### Given material

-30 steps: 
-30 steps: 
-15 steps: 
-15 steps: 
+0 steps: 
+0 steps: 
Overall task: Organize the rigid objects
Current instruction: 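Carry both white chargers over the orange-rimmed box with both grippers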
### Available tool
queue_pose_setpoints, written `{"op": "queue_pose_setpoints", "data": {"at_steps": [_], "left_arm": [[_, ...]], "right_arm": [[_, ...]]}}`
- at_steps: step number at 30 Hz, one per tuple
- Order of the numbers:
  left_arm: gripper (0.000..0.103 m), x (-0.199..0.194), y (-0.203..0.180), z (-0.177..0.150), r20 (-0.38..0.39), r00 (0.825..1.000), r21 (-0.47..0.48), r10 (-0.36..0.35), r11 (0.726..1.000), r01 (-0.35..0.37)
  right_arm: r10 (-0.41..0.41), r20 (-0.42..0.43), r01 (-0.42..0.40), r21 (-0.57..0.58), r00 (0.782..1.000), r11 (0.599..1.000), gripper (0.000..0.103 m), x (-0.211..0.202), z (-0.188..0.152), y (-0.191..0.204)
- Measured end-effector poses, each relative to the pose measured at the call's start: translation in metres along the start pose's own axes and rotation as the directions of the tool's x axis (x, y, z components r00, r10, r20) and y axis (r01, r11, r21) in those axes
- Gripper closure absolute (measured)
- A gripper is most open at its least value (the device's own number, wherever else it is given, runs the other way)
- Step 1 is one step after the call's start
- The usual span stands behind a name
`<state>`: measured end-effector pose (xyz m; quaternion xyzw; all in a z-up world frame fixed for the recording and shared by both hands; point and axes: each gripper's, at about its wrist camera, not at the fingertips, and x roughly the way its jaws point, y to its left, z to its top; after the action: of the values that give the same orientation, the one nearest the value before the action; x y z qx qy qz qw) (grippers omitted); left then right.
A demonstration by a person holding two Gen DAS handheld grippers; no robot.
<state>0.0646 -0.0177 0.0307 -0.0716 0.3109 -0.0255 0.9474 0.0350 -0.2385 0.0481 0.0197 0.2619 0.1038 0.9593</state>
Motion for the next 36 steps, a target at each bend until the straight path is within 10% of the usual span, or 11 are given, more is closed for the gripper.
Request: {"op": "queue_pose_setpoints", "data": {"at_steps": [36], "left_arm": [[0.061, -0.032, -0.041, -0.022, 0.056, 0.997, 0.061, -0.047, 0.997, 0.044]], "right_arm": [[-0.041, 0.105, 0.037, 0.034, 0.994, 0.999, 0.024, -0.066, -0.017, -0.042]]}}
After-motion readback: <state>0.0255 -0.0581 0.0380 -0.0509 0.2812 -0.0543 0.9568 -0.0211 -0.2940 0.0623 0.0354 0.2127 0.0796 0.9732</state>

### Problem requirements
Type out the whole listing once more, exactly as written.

### Output of the task
-30 steps: 
-30 steps: 
-15 steps: 
-15 steps: 
+0 steps: 
+0 steps: 
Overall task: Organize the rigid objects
Current instruction: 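Carry both white chargers over the orange-rimmed box with both grippers
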### Available tool
queue_pose_setpoints, written `{"op": "queue_pose_setpoints", "data": {"at_steps": [_], "left_arm": [[_, ...]], "right_arm": [[_, ...]]}}`
- at_steps: step number at 30 Hz, one per tuple
- Order of the numbers:
  left_arm: gripper (0.000..0.103 m), x (-0.199..0.194), y (-0.203..0.180), z (-0.177..0.150), r20 (-0.38..0.39), r00 (0.825..1.000), r21 (-0.47..0.48), r10 (-0.36..0.35), r11 (0.726..1.000), r01 (-0.35..0.37)
  right_arm: r10 (-0.41..0.41), r20 (-0.42..0.43), r01 (-0.42..0.40), r21 (-0.57..0.58), r00 (0.782..1.000), r11 (0.599..1.000), gripper (0.000..0.103 m), x (-0.211..0.202), z (-0.188..0.152), y (-0.191..0.204)
- Measured end-effector poses, each relative to the pose measured at the call's start: translation in metres along the start pose's own axes and rotation as the directions of the tool's x axis (x, y, z components r00, r10, r20) and y axis (r01, r11, r21) in those axes
- Gripper closure absolute (measured)
- A gripper is most open at its least value (the device's own number, wherever else it is given, runs the other way)
- Step 1 is one step after the call's start
- The usual span stands behind a name
`<state>`: measured end-effector pose (xyz m; quaternion xyzw; all in a z-up world frame fixed for the recording and shared by both hands; point and axes: each gripper's, at about its wrist camera, not at the fingertips, and x roughly the way its jaws point, y to its left, z to its top; after the action: of the values that give the same orientation, the one nearest the value before the action; x y z qx qy qz qw) (grippers omitted); left then right.
A demonstration by a person holding two Gen DAS handheld grippers; no robot.
<state>0.0646 -0.0177 0.0307 -0.0716 0.3109 -0.0255 0.9474 0.0350 -0.2385 0.0481 0.0197 0.2619 0.1038 0.9593</state>
Motion for the next 36 steps, a target at each bend until the straight path is within 10% of the usual span, or 11 are given, more is closed for the gripper.
Request: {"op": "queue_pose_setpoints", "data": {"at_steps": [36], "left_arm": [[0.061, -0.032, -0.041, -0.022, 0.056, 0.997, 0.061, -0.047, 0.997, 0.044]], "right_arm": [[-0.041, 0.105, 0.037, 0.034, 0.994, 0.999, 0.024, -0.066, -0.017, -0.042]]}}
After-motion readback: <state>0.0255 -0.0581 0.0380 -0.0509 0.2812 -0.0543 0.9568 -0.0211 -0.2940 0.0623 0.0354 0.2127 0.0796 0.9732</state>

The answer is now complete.